Chat basics
What happens between you hitting Send and the reply landing — composer, agent pick, model resolution, streaming, citations, and how a chat is stored.
4 min read
This page is the mental model for everything in the Chat tab. It names the parts of the composer, traces a single message from key-press to streamed reply, and explains how a chat is stored once it lands. Once you have read it, the rest of the chat pages read as variations on the same flow.

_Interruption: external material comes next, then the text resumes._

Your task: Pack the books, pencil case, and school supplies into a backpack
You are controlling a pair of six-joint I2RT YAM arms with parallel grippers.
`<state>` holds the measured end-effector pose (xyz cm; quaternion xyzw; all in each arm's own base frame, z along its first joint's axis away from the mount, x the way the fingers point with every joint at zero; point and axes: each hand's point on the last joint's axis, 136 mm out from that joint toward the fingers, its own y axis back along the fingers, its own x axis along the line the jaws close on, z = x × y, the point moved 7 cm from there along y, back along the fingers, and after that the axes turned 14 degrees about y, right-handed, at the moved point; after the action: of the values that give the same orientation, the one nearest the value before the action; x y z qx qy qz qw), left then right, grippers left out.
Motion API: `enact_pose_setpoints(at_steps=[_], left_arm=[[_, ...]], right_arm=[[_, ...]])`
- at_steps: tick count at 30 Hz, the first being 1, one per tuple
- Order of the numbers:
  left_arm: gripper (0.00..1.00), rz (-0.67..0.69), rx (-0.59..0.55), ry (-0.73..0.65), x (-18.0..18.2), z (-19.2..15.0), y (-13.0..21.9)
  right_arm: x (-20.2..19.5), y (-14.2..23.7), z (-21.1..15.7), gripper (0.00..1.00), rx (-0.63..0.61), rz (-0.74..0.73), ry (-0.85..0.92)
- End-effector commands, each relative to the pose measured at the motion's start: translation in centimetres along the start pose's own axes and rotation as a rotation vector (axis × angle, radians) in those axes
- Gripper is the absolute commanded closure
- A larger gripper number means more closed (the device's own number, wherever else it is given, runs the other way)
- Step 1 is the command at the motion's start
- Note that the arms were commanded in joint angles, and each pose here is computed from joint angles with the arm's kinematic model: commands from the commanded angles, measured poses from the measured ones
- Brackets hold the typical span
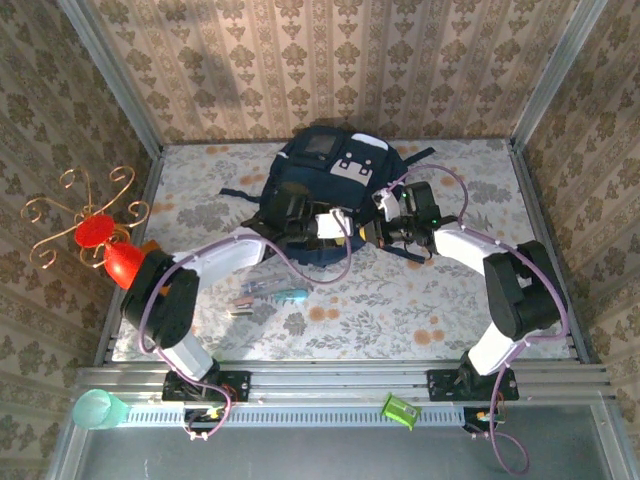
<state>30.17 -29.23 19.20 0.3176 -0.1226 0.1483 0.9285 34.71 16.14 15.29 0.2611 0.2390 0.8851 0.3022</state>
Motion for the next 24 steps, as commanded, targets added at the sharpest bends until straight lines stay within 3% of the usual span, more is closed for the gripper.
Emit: enact_pose_setpoints(at_steps=[1,15,20,24], left_arm=[[0.46,0.016,0.090,-0.058,0.7,-0.4,-1.1],[0.53,0.070,0.271,-0.146,1.0,-2.5,-3.8],[0.66,0.107,0.291,-0.170,1.2,-2.8,-3.8],[0.83,0.118,0.278,-0.176,1.1,-2.6,-3.5]], right_arm=[[0.9,0.9,1.3,1.00,-0.077,0.002,0.008],[1.7,1.2,2.0,1.00,-0.113,-0.009,0.021],[1.4,0.8,1.8,1.00,-0.107,-0.024,0.015],[1.3,0.8,1.8,1.00,-0.106,-0.040,0.009]])
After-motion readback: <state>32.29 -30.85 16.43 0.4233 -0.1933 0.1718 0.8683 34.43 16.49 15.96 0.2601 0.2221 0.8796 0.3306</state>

The flow is mostly invisible — Tale stitches a half-dozen subsystems together to make a chat feel like a single conversation — but the seams matter when something behaves unexpectedly. Knowing which subsystem owns which step is the difference between filing a useful bug report and a vague one.
The composer
The composer is the input strip at the bottom of the screen. Three controls matter: the agent picker on the left, the model picker beside it, and the textarea with Send on the right. The agent picker exposes every agent the org has marked Visible in chat, plus a default Assistant when no agent is picked. The model picker exposes every chat-tagged model the agent's policy allows; Auto lets Tale resolve at request time. Attachments come in via paste, drag-and-drop, or the upload control — see Attachments for what is accepted.
The agents picker
The agents picker filters by name as you type; the default is an agentless Assistant that uses the org's default chat model and no extra knowledge or tools. Picking an agent before the first message makes the agent sticky for the whole chat; picking one mid-chat applies it to the next message and everything after. There is no "back to no agent" toggle — pick Assistant to revert. The Agents in chat page covers the rules in detail.
The model picker
The model picker lists models the agent (or the org, when no agent is picked) is allowed to use. Each model carries a tag — Chat, Vision, Image generation, Embedding — that signals what it is good for. Picking a vision model when the message has no image is fine; picking a non-vision model when the message includes an image will silently drop the image. Auto picks the agent's primary; when the primary is rate-limited or unavailable, Tale falls back to whatever the agent's failover order names.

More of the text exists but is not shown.